- Born: Jonathan Wilson July 17, 1987 (age 38) San Bernardino, California, United States
- Other names: Johnny Bravo
- Height: 6 ft 2 in (1.88 m)
- Weight: 217 lb (98 kg; 15.5 st)
- Division: Heavyweight Light Heavyweight Middleweight
- Reach: 75 in (191 cm)
- Fighting out of: San Bernardino, California, United States
- Team: Millennia MMA Gym Icon MMA
- Years active: 2013–present

Mixed martial arts record
- Total: 14
- Wins: 9
- By knockout: 6
- By submission: 1
- By decision: 2
- Losses: 5
- By knockout: 1
- By submission: 1
- By decision: 3

Other information
- Mixed martial arts record from Sherdog

= Jonathan Wilson (fighter) =

American mixed martial arts fighter

Jonathan Wilson (born July 17, 1987) is an American professional mixed martial artist. A professional since 2013, he has competed for the UFC, Bellator MMA, and Taura MMA, where he was the Light Heavyweight champion.

==Background==
Born and raised in San Bernardino, California, Wilson began training in MMA with fighter Lorenz Larkin in 2007.

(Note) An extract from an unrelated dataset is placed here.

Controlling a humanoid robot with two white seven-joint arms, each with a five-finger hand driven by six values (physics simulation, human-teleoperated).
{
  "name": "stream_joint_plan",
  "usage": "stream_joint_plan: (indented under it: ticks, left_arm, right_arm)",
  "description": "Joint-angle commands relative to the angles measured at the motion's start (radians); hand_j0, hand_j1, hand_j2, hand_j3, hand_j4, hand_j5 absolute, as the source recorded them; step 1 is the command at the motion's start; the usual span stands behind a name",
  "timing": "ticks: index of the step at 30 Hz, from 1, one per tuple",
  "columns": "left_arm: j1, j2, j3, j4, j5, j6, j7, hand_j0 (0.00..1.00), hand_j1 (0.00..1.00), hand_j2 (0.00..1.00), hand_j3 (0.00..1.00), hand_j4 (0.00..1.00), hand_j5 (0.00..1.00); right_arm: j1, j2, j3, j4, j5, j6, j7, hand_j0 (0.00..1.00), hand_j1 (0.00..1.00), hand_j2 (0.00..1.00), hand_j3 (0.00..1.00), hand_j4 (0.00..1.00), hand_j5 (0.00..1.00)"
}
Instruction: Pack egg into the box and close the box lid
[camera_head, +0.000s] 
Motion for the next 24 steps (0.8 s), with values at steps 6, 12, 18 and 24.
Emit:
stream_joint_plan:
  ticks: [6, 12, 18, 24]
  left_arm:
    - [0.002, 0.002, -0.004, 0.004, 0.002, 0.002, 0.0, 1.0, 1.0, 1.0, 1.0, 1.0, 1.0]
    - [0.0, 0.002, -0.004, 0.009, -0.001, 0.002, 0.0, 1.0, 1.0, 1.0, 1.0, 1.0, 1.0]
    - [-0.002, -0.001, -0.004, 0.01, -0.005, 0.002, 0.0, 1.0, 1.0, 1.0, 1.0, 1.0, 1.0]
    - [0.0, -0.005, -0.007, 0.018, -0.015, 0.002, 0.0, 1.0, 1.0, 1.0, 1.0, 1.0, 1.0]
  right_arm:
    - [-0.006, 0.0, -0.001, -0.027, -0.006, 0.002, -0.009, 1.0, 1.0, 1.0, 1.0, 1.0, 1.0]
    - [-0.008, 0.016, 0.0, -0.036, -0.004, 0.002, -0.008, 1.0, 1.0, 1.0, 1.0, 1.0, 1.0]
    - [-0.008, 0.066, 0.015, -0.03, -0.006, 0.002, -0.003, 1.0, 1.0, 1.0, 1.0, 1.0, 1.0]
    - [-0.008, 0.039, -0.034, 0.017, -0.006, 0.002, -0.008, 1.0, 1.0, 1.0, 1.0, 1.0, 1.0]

==Mixed martial arts career==
===Early career===
Following an outstanding amateur career where he went 9–0, capturing King of the Cage and Xplode Fight Series Amateur Light Heavyweight Championships, Wilson also won his first six fights as a professional Heavyweight before being signed by the Ultimate Fighting Championship.

===Ultimate Fighting Championship===
Wilson made his promotional debut against Chris Dempsey at UFC Fight Night 73 on August 8, 2015. He won the fight knockout in the first round.

Wilson faced Henrique da Silva at UFC 199 on June 4, 2016. He lost the fight TKO in the second round.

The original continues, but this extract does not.